Action item
Filter the entries below, keeping every line that has the word "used".

Extracted records
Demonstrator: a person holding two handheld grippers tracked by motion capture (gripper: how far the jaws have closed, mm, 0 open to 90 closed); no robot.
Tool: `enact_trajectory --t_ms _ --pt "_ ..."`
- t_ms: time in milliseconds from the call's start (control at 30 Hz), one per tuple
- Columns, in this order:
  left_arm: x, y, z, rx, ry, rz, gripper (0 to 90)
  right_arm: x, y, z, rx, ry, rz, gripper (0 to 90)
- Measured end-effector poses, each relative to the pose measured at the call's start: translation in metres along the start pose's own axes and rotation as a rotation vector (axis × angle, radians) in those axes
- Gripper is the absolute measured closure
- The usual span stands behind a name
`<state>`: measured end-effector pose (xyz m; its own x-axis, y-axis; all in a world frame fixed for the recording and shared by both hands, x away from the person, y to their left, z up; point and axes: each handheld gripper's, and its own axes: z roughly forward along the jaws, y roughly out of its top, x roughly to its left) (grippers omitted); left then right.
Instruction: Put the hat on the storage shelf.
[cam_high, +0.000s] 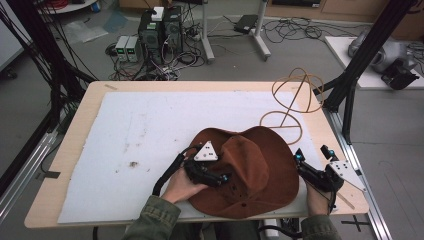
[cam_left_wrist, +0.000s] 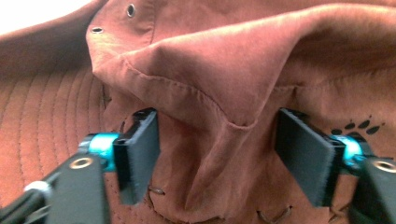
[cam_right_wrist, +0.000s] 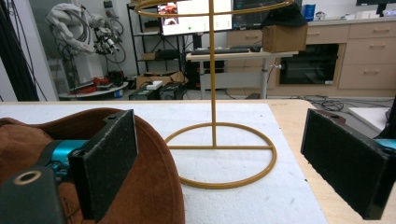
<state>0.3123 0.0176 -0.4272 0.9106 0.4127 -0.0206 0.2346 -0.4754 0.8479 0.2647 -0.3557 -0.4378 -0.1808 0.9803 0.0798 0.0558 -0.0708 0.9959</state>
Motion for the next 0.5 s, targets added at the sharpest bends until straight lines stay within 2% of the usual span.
enact_trajectory --t_ms 33,67,100,200,233,367,433,500 --pt "0.0 0.0 0.0 0.0 0.0 0.0 43.3 0.0001 0.0001 -0.0001 0.0 0.001 0.003 10.2" --pt "-0.0002 0.0002 0.0003 0.009 0.007 0.001 43.3 0.0001 0.0001 -0.0001 0.0 0.001 0.003 10.2" --pt "0.0001 0.0005 0.0008 0.016 0.009 0.002 55.2 0.0 0.0 0.0001 0.001 0.001 -0.003 10.3" --pt "-0.0007 0.0006 0.0013 0.02 -0.002 0.011 80.1 0.0007 -0.0001 0.0008 0.0 0.002 -0.003 10.3" --pt "-0.003 0.0009 0.0019 0.036 0.022 0.041 87.5 0.0004 -0.0002 0.0011 0.0 0.003 -0.009 10.2" --pt "-0.0032 0.0008 0.002 0.035 0.02 0.051 89.1 0.0003 -0.0005 0.0011 0.0 0.006 -0.013 10.3" --pt "-0.0042 0.0013 -0.0001 0.03 0.035 0.082 89.2 0.0002 -0.0004 0.0007 0.002 0.004 -0.011 10.3" --pt "-0.0058 0.0022 -0.0027 0.016 0.049 0.089 89.4 -0.0008 -0.0006 0.0001 0.001 0.003 -0.007 10.3"
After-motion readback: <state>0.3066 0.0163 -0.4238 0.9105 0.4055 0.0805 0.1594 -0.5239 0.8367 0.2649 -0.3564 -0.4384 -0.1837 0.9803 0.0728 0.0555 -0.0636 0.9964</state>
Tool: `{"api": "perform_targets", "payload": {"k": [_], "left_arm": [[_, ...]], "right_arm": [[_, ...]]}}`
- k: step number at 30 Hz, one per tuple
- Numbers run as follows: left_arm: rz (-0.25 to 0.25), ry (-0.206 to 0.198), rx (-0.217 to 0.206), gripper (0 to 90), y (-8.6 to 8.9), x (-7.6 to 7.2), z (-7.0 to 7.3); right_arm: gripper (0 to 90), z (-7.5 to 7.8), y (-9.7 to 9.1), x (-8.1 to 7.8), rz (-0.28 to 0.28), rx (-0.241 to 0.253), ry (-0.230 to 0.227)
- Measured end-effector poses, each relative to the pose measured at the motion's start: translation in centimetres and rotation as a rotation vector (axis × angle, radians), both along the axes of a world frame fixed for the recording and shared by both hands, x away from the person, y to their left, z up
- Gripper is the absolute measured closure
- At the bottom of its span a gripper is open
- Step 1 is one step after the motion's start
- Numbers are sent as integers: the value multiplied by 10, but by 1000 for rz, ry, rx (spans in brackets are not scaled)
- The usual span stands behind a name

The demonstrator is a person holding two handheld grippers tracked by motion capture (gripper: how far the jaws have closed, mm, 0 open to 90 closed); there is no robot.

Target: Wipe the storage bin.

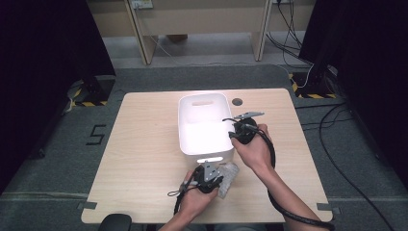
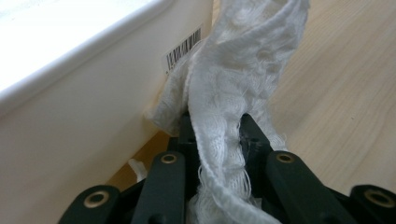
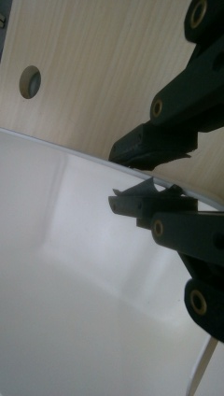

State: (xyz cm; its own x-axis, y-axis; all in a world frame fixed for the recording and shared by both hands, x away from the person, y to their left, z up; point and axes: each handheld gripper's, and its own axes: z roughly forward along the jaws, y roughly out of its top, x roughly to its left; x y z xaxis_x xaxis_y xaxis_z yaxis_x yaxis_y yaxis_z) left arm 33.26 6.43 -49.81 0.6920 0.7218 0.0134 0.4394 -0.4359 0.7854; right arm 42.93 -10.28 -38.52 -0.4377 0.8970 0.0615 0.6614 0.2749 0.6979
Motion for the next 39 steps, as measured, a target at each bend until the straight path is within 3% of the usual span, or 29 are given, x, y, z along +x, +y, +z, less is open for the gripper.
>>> {"api": "perform_targets", "payload": {"k": [3,9,12,13,20,23,30,36,39], "left_arm": [[4,9,-19,749,7,-4,3],[33,13,-36,749,42,-21,14],[77,14,-60,749,68,-29,21],[77,14,-60,749,68,-29,21],[160,14,-89,748,111,-37,33],[185,10,-95,747,123,-37,37],[293,-5,-92,747,159,-31,40],[336,-11,-87,746,171,-19,42],[349,-14,-82,746,175,-14,43]], "right_arm": [[697,-1,0,-1,1,13,11],[660,-2,0,0,3,11,16],[679,-4,1,0,7,5,28],[679,-4,1,0,7,5,28],[727,-6,2,1,19,-29,39],[732,-6,2,1,17,-33,41],[784,-7,-4,6,20,-54,41],[865,-6,-7,9,52,-84,50],[881,-6,-8,10,73,-69,66]]}}
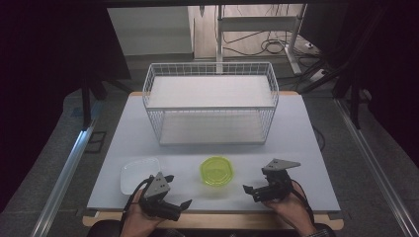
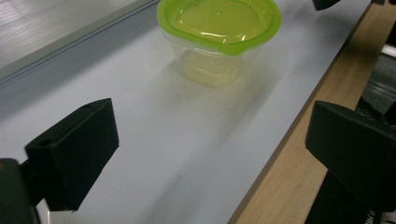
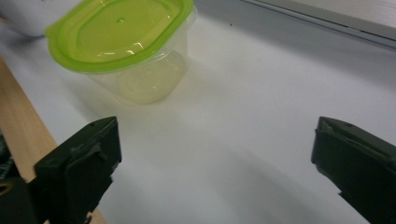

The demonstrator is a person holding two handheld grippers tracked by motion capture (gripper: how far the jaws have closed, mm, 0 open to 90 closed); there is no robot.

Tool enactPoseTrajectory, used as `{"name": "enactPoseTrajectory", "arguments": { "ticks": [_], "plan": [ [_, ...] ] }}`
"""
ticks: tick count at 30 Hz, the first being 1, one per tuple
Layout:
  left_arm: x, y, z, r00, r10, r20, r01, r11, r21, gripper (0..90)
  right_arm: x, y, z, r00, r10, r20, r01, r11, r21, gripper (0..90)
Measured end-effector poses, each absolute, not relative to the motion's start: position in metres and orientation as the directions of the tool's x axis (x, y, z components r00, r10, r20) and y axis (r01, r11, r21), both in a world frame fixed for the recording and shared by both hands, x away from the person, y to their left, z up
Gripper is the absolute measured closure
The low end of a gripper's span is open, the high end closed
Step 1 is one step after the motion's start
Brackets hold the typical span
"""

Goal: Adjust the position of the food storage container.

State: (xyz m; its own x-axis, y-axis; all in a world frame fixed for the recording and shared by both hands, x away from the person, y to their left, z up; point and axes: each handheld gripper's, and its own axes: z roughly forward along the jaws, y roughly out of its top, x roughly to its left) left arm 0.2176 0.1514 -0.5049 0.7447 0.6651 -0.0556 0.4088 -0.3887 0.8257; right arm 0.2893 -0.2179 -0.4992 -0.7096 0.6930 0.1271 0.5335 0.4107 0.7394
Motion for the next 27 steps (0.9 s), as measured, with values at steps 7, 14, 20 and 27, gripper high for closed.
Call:
{"name": "enactPoseTrajectory", "arguments": {
  "ticks": [7,14,20,27],
  "plan": [
    [0.217,0.155,-0.51,0.747,0.662,-0.062,0.398,-0.371,0.839,6.0,0.289,-0.217,-0.498,-0.706,0.697,0.126,0.539,0.412,0.735,14.7],
    [0.217,0.154,-0.515,0.762,0.647,-0.033,0.376,-0.401,0.835,7.1,0.29,-0.217,-0.498,-0.712,0.69,0.134,0.542,0.417,0.73,22.3],
    [0.215,0.156,-0.513,0.777,0.629,-0.026,0.353,-0.4,0.846,6.0,0.289,-0.217,-0.493,-0.725,0.679,0.118,0.522,0.428,0.738,34.5],
    [0.215,0.157,-0.513,0.784,0.619,-0.051,0.354,-0.378,0.856,4.3,0.292,-0.214,-0.486,-0.743,0.658,0.126,0.51,0.434,0.742,49.6]
  ]
}}
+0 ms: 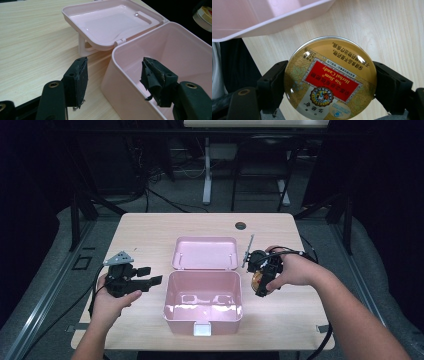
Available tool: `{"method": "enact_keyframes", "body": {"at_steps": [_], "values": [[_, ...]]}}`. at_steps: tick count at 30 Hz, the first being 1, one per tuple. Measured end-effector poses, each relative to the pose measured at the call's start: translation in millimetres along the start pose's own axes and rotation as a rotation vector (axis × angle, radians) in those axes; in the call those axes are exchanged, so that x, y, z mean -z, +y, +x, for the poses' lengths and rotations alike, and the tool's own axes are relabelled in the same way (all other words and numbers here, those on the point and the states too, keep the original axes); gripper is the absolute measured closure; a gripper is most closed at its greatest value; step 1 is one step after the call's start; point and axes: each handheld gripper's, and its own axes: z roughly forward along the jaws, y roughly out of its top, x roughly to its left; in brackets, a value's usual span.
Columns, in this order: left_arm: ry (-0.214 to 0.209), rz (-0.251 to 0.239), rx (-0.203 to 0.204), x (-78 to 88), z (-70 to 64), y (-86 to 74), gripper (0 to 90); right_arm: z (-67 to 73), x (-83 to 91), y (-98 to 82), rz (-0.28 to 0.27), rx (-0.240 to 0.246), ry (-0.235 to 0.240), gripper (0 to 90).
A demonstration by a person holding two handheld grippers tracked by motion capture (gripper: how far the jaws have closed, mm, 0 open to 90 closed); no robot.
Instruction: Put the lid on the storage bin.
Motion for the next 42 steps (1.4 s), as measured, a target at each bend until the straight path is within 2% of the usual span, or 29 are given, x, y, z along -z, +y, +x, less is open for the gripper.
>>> {"method": "enact_keyframes", "body": {"at_steps": [10, 23, 42], "values": [[0.0, 0.002, -0.001, -0.2, 0.5, -0.1, 38.4, 7.7, 4.6, 9.1, -0.018, 0.108, 0.008, 19.6], [0.002, -0.003, -0.002, -1.1, -0.2, -0.2, 38.4, 18.8, 3.9, 27.0, -0.025, 0.164, 0.014, 19.6], [-0.002, 0.002, 0.0, 0.2, 0.7, 0.0, 38.4, 43.1, -6.5, 66.9, -0.026, 0.246, 0.036, 19.6]]}}
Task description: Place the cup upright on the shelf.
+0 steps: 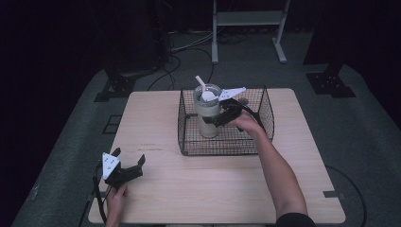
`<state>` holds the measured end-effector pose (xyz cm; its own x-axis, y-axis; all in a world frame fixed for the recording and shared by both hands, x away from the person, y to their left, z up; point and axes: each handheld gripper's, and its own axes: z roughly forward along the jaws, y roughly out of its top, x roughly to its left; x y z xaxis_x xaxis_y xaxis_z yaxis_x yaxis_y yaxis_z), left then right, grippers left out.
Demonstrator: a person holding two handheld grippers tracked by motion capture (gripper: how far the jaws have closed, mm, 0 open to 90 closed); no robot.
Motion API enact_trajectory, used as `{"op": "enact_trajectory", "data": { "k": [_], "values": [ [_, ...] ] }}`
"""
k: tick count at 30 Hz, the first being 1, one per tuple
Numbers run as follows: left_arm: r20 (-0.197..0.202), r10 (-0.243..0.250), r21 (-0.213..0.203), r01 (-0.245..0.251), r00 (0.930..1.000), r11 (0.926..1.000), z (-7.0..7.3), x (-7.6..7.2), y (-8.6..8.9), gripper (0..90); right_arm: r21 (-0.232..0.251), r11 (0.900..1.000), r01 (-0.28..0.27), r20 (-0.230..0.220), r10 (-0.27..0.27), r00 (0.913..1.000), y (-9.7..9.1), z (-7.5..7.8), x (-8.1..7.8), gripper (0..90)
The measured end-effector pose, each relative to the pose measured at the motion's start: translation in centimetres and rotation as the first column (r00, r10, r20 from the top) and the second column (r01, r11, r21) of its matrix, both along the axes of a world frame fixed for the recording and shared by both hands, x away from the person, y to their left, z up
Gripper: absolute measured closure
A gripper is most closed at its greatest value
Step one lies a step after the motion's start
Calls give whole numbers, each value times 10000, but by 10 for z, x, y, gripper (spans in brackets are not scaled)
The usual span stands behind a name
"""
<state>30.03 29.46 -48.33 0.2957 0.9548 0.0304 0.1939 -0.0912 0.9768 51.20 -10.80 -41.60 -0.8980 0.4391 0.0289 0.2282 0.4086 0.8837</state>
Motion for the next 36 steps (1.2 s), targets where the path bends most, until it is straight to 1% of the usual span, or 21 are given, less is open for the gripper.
{"op": "enact_trajectory", "data": {
  "k": [3,8,10,13,16,20,23,26,30,33,36],
  "values": [
    [-3,1,-5,-1,10000,10000,0,0,0,0,-54,9999,157,63,-157,9999,-2,1,-3,75],
    [-2,6,0,-6,10000,10000,0,0,0,0,-22,9997,261,102,-261,9996,-5,0,-6,75],
    [7,2,-1,-2,10000,10000,0,0,0,0,-138,9993,355,160,-353,9992,-6,0,-7,75],
    [-3,7,-1,-7,10000,10000,0,0,0,0,-197,9992,341,247,-336,9991,-6,1,-8,74],
    [-7,10,-4,-10,10000,10000,0,0,0,0,-228,9990,372,222,-367,9991,-7,2,-9,74],
    [-5,17,-7,-17,10000,10000,0,0,0,0,-310,9987,400,325,-390,9987,-10,6,-10,74],
    [-14,30,-7,-30,10000,10000,0,0,0,0,-357,9984,434,188,-427,9989,-12,8,-12,74],
    [-23,38,-12,-38,10000,10000,0,0,0,0,-382,9979,519,228,-511,9984,-14,12,-15,75],
    [-24,51,-10,-51,10000,10000,0,0,0,0,-560,9965,618,202,-608,9979,-17,17,-18,75],
    [-12,51,-3,-51,10000,10000,0,0,0,0,-504,9960,735,27,-734,9973,-22,20,-22,75],
    [-36,57,-20,-57,10000,10000,0,1,0,0,-418,9952,886,-36,-888,9960,-27,22,-26,75]
  ]
}}
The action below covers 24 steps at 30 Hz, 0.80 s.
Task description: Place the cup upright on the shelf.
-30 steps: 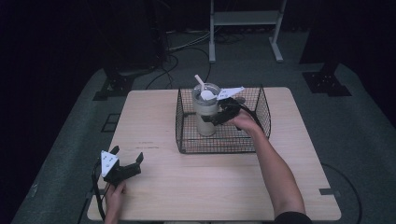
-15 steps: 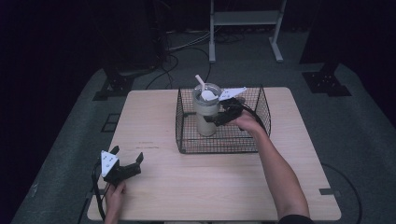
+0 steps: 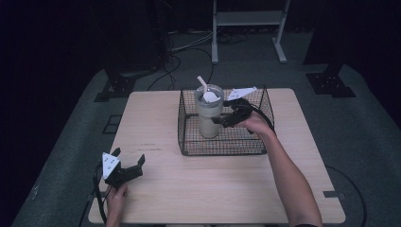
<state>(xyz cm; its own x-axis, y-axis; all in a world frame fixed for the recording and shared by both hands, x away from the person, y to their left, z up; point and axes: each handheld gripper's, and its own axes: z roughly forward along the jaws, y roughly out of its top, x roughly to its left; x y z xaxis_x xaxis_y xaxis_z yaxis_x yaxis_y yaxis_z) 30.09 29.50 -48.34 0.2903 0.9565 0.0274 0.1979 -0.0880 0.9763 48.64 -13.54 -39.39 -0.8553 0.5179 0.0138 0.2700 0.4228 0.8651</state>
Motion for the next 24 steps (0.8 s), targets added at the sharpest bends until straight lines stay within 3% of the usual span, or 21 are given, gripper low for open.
{"op": "enact_trajectory", "data": {
  "k": [9,13,16,18,24],
  "values": [
    [20,-21,19,21,10000,10000,0,0,0,0,132,9986,519,-220,-516,9984,-13,7,-12,76],
    [43,-21,23,20,10000,10000,0,-1,-1,0,77,9953,967,-294,-965,9949,-19,9,-16,76],
    [44,-21,25,21,10000,10000,0,-1,-1,0,312,9912,1288,-395,-1275,9910,-24,10,-23,76],
    [42,-17,29,17,10000,10000,0,-1,-1,0,155,9879,1542,-466,-1533,9871,-26,12,-26,76],
    [51,3,28,-3,10000,10000,0,-1,-1,0,326,9851,1691,-286,-1682,9853,-34,17,-37,76]
  ]
}}
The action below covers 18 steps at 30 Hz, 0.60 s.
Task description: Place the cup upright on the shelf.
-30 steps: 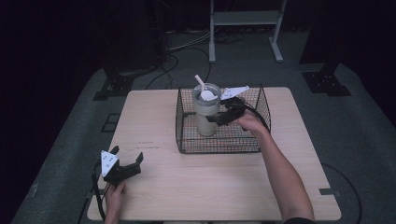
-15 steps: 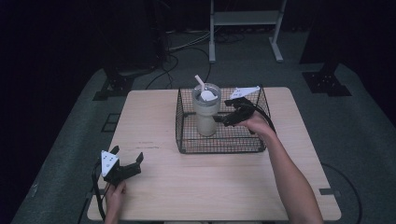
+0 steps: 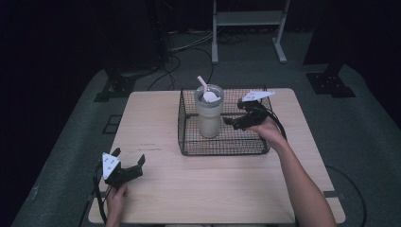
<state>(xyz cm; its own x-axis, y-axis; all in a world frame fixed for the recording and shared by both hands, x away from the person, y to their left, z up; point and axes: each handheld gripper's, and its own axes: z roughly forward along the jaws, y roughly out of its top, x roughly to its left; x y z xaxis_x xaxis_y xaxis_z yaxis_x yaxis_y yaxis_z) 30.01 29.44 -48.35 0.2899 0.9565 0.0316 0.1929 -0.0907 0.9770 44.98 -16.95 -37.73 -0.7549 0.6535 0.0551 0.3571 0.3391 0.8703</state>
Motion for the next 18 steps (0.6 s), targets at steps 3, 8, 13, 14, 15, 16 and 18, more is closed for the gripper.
{"op": "enact_trajectory", "data": {
  "k": [3,8,13,14,15,16,18],
  "values": [
    [5,-4,12,4,10000,10000,0,0,0,0,-24,10000,19,-11,-19,10000,-2,1,-4,76],
    [10,-9,-5,9,10000,10000,0,0,0,0,-44,9999,100,-4,-100,9999,-8,4,-10,76],
    [8,-12,8,12,10000,10000,0,0,0,0,-18,9998,181,87,-181,9998,-12,9,-14,76],
    [10,-13,1,13,10000,10000,0,0,0,0,0,9999,173,119,-173,9998,-13,10,-15,76],
    [11,-12,0,12,10000,10000,0,0,0,0,-14,9998,208,117,-208,9997,-14,11,-15,76],
    [10,-15,5,15,10000,10000,0,0,0,0,-19,9997,238,136,-238,9996,-15,12,-16,76],
    [11,-16,12,16,10000,10000,0,0,0,0,-32,9997,242,134,-241,9996,-17,12,-17,76]
  ]
}}
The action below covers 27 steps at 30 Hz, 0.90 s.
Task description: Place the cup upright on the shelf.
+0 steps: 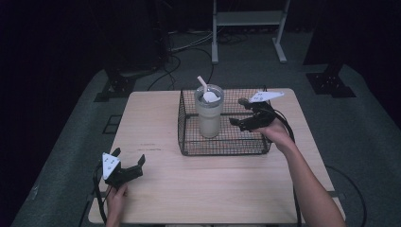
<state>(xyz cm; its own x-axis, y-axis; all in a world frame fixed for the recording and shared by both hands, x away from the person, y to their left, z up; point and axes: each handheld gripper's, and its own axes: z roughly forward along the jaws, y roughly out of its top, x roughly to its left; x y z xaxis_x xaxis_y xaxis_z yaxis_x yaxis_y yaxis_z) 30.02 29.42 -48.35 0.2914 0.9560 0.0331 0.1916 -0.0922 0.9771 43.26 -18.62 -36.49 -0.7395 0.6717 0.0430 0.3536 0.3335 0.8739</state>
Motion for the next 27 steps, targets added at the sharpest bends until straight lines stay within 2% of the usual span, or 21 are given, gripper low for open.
{"op": "enact_trajectory", "data": {
  "k": [17,27],
  "values": [
    [0,-1,22,1,10000,10000,0,1,0,0,5,9999,126,-1,-126,9999,-21,2,-20,76],
    [3,-2,-14,2,10000,10000,0,1,0,0,5,9999,135,34,-135,9999,-27,0,-31,76]
  ]
}}
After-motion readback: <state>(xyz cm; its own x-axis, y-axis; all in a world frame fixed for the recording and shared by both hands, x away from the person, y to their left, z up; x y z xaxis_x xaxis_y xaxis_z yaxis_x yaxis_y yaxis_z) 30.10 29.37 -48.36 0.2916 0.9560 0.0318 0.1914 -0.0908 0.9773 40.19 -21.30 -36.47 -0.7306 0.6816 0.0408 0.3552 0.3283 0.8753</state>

Answer to the problem
Tool enactPoseTrajectory, used as `{"name": "enactPoseTrajectory", "arguments": { "ticks": [_], "plan": [ [_, ...] ] }}`
Motion API enact_trajectory, used as `{"op": "enact_trajectory", "data": { "k": [_], "values": [ [_, ...] ] }}`

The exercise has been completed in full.